Recorded data:
------

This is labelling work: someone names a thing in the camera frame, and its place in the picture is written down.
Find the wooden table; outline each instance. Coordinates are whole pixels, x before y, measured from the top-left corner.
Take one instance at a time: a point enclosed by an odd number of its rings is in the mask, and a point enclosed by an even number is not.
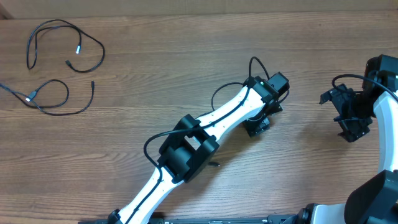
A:
[[[106,47],[104,63],[88,74],[64,61],[90,68],[101,48],[83,38],[76,55],[72,29],[40,37],[37,65],[26,68],[27,38],[42,21],[0,21],[0,82],[28,94],[48,79],[63,80],[70,100],[56,112],[84,107],[91,80],[95,97],[84,113],[54,117],[0,90],[0,223],[76,223],[122,208],[154,170],[142,153],[145,140],[187,113],[211,110],[212,93],[244,81],[253,55],[290,80],[285,110],[259,137],[236,128],[214,158],[222,166],[207,167],[173,191],[158,212],[173,218],[296,213],[312,202],[344,202],[377,172],[377,121],[349,144],[337,136],[333,105],[318,102],[334,76],[363,74],[366,61],[380,54],[398,56],[398,12],[70,19]],[[238,89],[221,91],[215,105]],[[51,84],[37,101],[64,97],[65,89]],[[163,140],[150,145],[152,156]]]

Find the cable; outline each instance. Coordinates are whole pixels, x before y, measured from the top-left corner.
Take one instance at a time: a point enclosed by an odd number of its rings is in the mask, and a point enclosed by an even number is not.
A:
[[[64,22],[64,23],[67,23],[67,24],[69,24],[69,25],[52,26],[52,27],[45,27],[45,28],[43,28],[43,29],[39,29],[39,28],[42,27],[43,25],[48,24],[48,23],[50,23],[50,22],[55,22],[55,21]],[[73,67],[72,63],[71,63],[69,60],[66,60],[66,61],[65,61],[66,65],[68,65],[68,66],[69,66],[73,71],[75,71],[75,72],[78,72],[78,73],[87,73],[87,72],[92,72],[93,70],[97,69],[97,68],[103,63],[104,58],[105,58],[105,47],[104,47],[104,45],[103,45],[100,41],[98,41],[98,40],[96,40],[94,37],[92,37],[92,36],[86,34],[86,33],[85,33],[84,31],[82,31],[79,27],[77,27],[77,26],[71,24],[70,22],[64,21],[64,20],[62,20],[62,19],[52,19],[52,20],[49,20],[49,21],[47,21],[47,22],[43,22],[43,23],[41,23],[40,25],[38,25],[38,26],[32,31],[32,33],[30,34],[30,37],[29,37],[29,39],[28,39],[28,41],[27,41],[27,48],[26,48],[26,65],[27,65],[27,68],[28,68],[29,70],[35,67],[36,61],[37,61],[37,35],[38,35],[38,33],[41,32],[41,31],[43,31],[43,30],[47,30],[47,29],[58,29],[58,28],[63,28],[63,27],[69,27],[69,28],[75,29],[75,30],[79,33],[79,44],[78,44],[77,49],[76,49],[76,54],[79,54],[79,53],[80,53],[80,49],[81,49],[81,34],[86,35],[87,37],[91,38],[92,40],[94,40],[95,42],[97,42],[98,44],[100,44],[100,46],[101,46],[102,49],[103,49],[103,55],[102,55],[102,57],[101,57],[101,60],[100,60],[94,67],[92,67],[91,69],[88,69],[88,70],[77,70],[77,69],[75,69],[75,68]],[[30,49],[30,43],[32,42],[33,36],[35,37],[35,60],[34,60],[34,62],[33,62],[33,65],[32,65],[32,66],[29,66],[29,49]]]
[[[38,94],[38,92],[39,92],[39,90],[40,90],[41,88],[43,88],[45,85],[47,85],[47,84],[49,84],[49,83],[51,83],[51,82],[59,82],[59,83],[61,83],[62,85],[64,85],[65,88],[67,89],[67,96],[65,97],[65,99],[64,99],[64,101],[63,101],[62,103],[59,103],[59,104],[57,104],[57,105],[52,105],[52,106],[40,106],[40,105],[38,105],[38,104],[34,101],[34,98],[37,96],[37,94]],[[56,79],[49,80],[49,81],[47,81],[47,82],[41,84],[41,86],[39,86],[36,90],[32,91],[32,93],[30,93],[29,95],[25,95],[25,94],[23,94],[23,93],[21,93],[21,92],[19,92],[19,91],[12,90],[12,89],[8,88],[6,85],[4,85],[4,84],[2,84],[2,83],[0,83],[0,87],[3,88],[3,89],[5,89],[5,90],[8,91],[9,93],[12,93],[16,98],[18,98],[18,100],[20,100],[21,102],[23,102],[23,104],[24,104],[25,106],[29,107],[29,108],[38,109],[38,110],[40,110],[42,113],[45,113],[45,114],[51,115],[51,116],[68,116],[68,115],[78,114],[78,113],[81,113],[81,112],[87,110],[87,108],[91,105],[91,102],[93,101],[93,98],[94,98],[95,83],[94,83],[94,81],[91,81],[91,98],[90,98],[90,101],[88,102],[88,104],[87,104],[83,109],[81,109],[81,110],[79,110],[79,111],[76,111],[76,112],[72,112],[72,113],[50,113],[50,112],[47,112],[47,111],[43,110],[43,108],[58,108],[58,107],[64,105],[64,104],[68,101],[68,99],[69,99],[69,88],[68,88],[68,86],[67,86],[63,81],[61,81],[61,80],[56,80]],[[27,104],[27,103],[26,103],[21,97],[19,97],[18,95],[21,95],[21,96],[25,97],[25,100],[28,101],[28,102],[33,103],[34,106]]]
[[[231,83],[227,83],[227,84],[224,84],[224,85],[218,87],[218,89],[213,93],[213,96],[211,97],[211,109],[213,109],[213,111],[214,111],[213,100],[214,100],[214,97],[216,96],[217,92],[220,91],[222,88],[229,86],[229,85],[242,85],[243,86],[243,83],[231,82]]]
[[[286,95],[283,97],[283,99],[278,101],[278,104],[281,104],[283,101],[285,101],[287,96],[289,95],[289,93],[290,93],[290,90],[287,90]]]
[[[251,64],[252,64],[253,60],[256,60],[256,61],[261,65],[262,69],[263,69],[264,72],[266,73],[267,78],[268,78],[268,80],[269,80],[269,75],[268,75],[268,72],[267,72],[266,67],[262,64],[262,62],[260,61],[260,59],[258,59],[257,57],[252,57],[252,58],[250,58],[250,62],[249,62],[249,77],[251,77]]]
[[[261,61],[260,61],[257,57],[252,57],[252,58],[250,59],[250,62],[249,62],[249,78],[252,77],[252,76],[251,76],[251,64],[252,64],[252,61],[253,61],[253,60],[257,60],[257,61],[260,63],[261,67],[264,69],[264,71],[265,71],[265,73],[266,73],[266,75],[267,75],[267,78],[269,79],[269,75],[268,75],[268,72],[267,72],[265,66],[261,63]],[[216,92],[219,91],[220,89],[222,89],[222,88],[228,86],[228,85],[233,85],[233,84],[240,84],[240,85],[242,85],[242,83],[227,83],[227,84],[225,84],[225,85],[219,87],[219,88],[216,90]],[[148,147],[149,143],[150,143],[151,141],[153,141],[154,139],[157,139],[157,138],[162,137],[162,136],[167,136],[167,135],[169,135],[169,134],[190,133],[190,132],[193,132],[193,131],[199,131],[199,130],[206,129],[206,128],[209,128],[209,127],[211,127],[211,126],[214,126],[215,124],[219,123],[219,122],[222,121],[223,119],[227,118],[229,115],[233,114],[237,109],[239,109],[239,107],[241,107],[241,106],[243,105],[243,103],[246,101],[246,99],[247,99],[248,96],[249,96],[249,91],[250,91],[250,89],[251,89],[251,88],[248,87],[248,90],[246,91],[246,94],[245,94],[243,100],[242,100],[241,102],[239,102],[239,104],[238,104],[235,108],[233,108],[230,112],[226,113],[224,116],[222,116],[222,117],[218,118],[217,120],[213,121],[212,123],[207,124],[207,125],[202,126],[202,127],[199,127],[199,128],[180,129],[180,130],[173,130],[173,131],[162,132],[162,133],[159,133],[159,134],[156,134],[156,135],[150,137],[150,138],[145,142],[145,144],[144,144],[144,155],[145,155],[145,157],[150,161],[150,163],[152,163],[152,164],[156,167],[156,169],[159,170],[159,178],[157,179],[157,182],[156,182],[155,186],[152,188],[152,190],[150,190],[150,192],[141,200],[141,202],[140,202],[140,203],[137,205],[137,207],[133,210],[133,213],[132,213],[132,214],[130,215],[130,217],[127,219],[127,221],[126,221],[125,224],[128,224],[128,223],[130,222],[130,220],[133,218],[133,216],[134,216],[134,215],[136,214],[136,212],[139,210],[140,206],[150,197],[150,195],[152,195],[152,193],[153,193],[153,192],[156,190],[156,188],[159,186],[159,184],[161,183],[162,178],[163,178],[161,166],[159,166],[159,165],[150,157],[150,155],[148,155],[147,147]]]
[[[264,117],[264,113],[263,114],[261,114],[261,117],[260,118],[258,118],[258,119],[255,119],[255,120],[253,120],[253,119],[248,119],[248,121],[259,121],[259,120],[261,120],[263,117]]]
[[[355,75],[355,74],[338,75],[338,76],[336,76],[334,79],[332,79],[332,81],[331,81],[331,85],[333,86],[333,88],[335,88],[336,90],[338,90],[338,91],[340,91],[340,92],[343,92],[343,93],[362,93],[362,91],[347,91],[347,90],[342,90],[342,89],[340,89],[340,88],[338,88],[338,87],[336,86],[335,82],[336,82],[337,79],[339,79],[339,78],[346,78],[346,77],[350,77],[350,78],[359,78],[359,79],[362,79],[362,80],[364,80],[364,81],[371,82],[371,83],[375,84],[377,87],[381,88],[382,90],[388,92],[388,94],[390,94],[390,95],[396,100],[396,102],[398,103],[398,96],[395,95],[391,90],[389,90],[389,89],[388,89],[387,87],[385,87],[384,85],[382,85],[382,84],[380,84],[380,83],[378,83],[378,82],[376,82],[376,81],[374,81],[374,80],[372,80],[372,79],[370,79],[370,78],[366,78],[366,77],[364,77],[364,76],[362,76],[362,75]]]
[[[210,113],[212,113],[212,111],[209,111],[209,112],[203,113],[203,114],[201,114],[201,115],[197,116],[195,119],[198,119],[198,118],[200,118],[201,116],[208,115],[208,114],[210,114]]]

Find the cable connector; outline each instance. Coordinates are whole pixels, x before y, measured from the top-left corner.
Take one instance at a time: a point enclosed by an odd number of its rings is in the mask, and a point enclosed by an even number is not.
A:
[[[27,95],[27,98],[25,98],[26,101],[30,102],[31,100],[33,100],[33,98],[36,97],[37,91],[34,90],[32,91],[32,93],[30,93],[29,95]]]
[[[77,46],[77,48],[76,48],[76,54],[79,54],[79,53],[80,53],[80,47],[81,47],[80,45]]]
[[[72,66],[72,63],[70,63],[70,61],[69,60],[66,60],[65,61],[65,63],[69,66],[69,67],[71,67]]]

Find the black bracket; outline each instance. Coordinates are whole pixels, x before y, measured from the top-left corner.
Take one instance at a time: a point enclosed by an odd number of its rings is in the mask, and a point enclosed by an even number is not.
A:
[[[382,84],[391,91],[398,90],[398,58],[387,55],[380,55],[368,60],[366,63],[365,75],[377,83]],[[339,123],[343,132],[339,133],[348,142],[358,140],[364,136],[370,129],[368,126],[372,123],[373,104],[384,93],[384,90],[378,88],[374,83],[363,81],[361,92],[354,92],[344,84],[332,88],[321,95],[320,104],[331,101],[339,116],[335,121]]]
[[[191,115],[184,116],[175,126],[174,130],[199,128],[200,121]],[[185,139],[195,137],[200,142],[198,149]],[[165,167],[173,176],[173,183],[181,180],[191,181],[207,163],[219,148],[214,136],[209,136],[203,129],[190,133],[169,135],[159,149],[160,157],[158,163]]]
[[[261,77],[249,77],[244,85],[251,87],[266,104],[263,110],[255,117],[243,122],[250,137],[257,136],[269,129],[268,116],[283,111],[278,99],[289,89],[289,80],[280,72],[273,75],[268,81]]]
[[[339,89],[344,91],[353,92],[353,89],[347,89],[346,85],[341,84],[338,86]],[[371,117],[358,118],[353,107],[354,98],[349,93],[338,91],[334,88],[321,95],[321,101],[319,104],[324,104],[327,101],[331,101],[335,106],[339,116],[334,121],[338,122],[343,132],[338,135],[343,137],[348,142],[358,140],[370,132],[369,125],[373,122]]]

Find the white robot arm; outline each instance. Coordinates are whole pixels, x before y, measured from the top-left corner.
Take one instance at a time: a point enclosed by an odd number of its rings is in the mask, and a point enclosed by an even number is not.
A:
[[[224,104],[222,107],[210,114],[197,118],[197,120],[200,121],[200,126],[212,123],[214,120],[219,119],[220,117],[231,111],[233,108],[235,108],[243,100],[247,90],[248,87],[244,86],[232,100]],[[234,113],[229,115],[227,118],[221,120],[214,126],[205,128],[204,131],[206,131],[209,136],[215,136],[216,141],[219,141],[222,136],[230,132],[238,124],[259,114],[264,106],[265,103],[261,100],[261,96],[251,88],[249,90],[248,97],[242,106],[240,106]],[[149,222],[150,216],[163,201],[163,199],[166,198],[166,196],[174,188],[183,183],[183,180],[177,183],[173,183],[172,175],[164,167],[162,168],[162,174],[162,182],[149,196],[149,198],[141,205],[140,209],[132,217],[130,223],[147,224]],[[146,183],[144,188],[138,193],[137,197],[135,197],[135,199],[129,205],[121,209],[118,213],[121,223],[127,222],[128,218],[133,213],[133,210],[155,186],[158,178],[159,170],[155,169],[152,177],[149,179],[148,183]]]
[[[384,92],[373,105],[379,124],[380,160],[379,170],[398,170],[398,103]]]
[[[219,140],[240,123],[250,136],[269,128],[267,116],[282,111],[279,97],[289,90],[289,81],[281,73],[268,80],[249,78],[239,93],[222,107],[193,119],[189,114],[180,120],[174,131],[189,133],[169,136],[160,147],[158,167],[135,199],[121,210],[115,210],[108,224],[148,224],[151,215],[166,196],[183,182],[191,181],[208,163],[218,148]],[[194,138],[194,149],[184,139]]]

------

● **PROMPT**: Every line of the records above where the string "cable" is found should be copied.

● **SOLUTION BELOW**:
Find the cable; outline each instance. Coordinates are whole pixels, x before y, measured from the top-left corner.
Find the cable connector; outline each instance. Coordinates are whole pixels, x before y, measured from the top-left corner.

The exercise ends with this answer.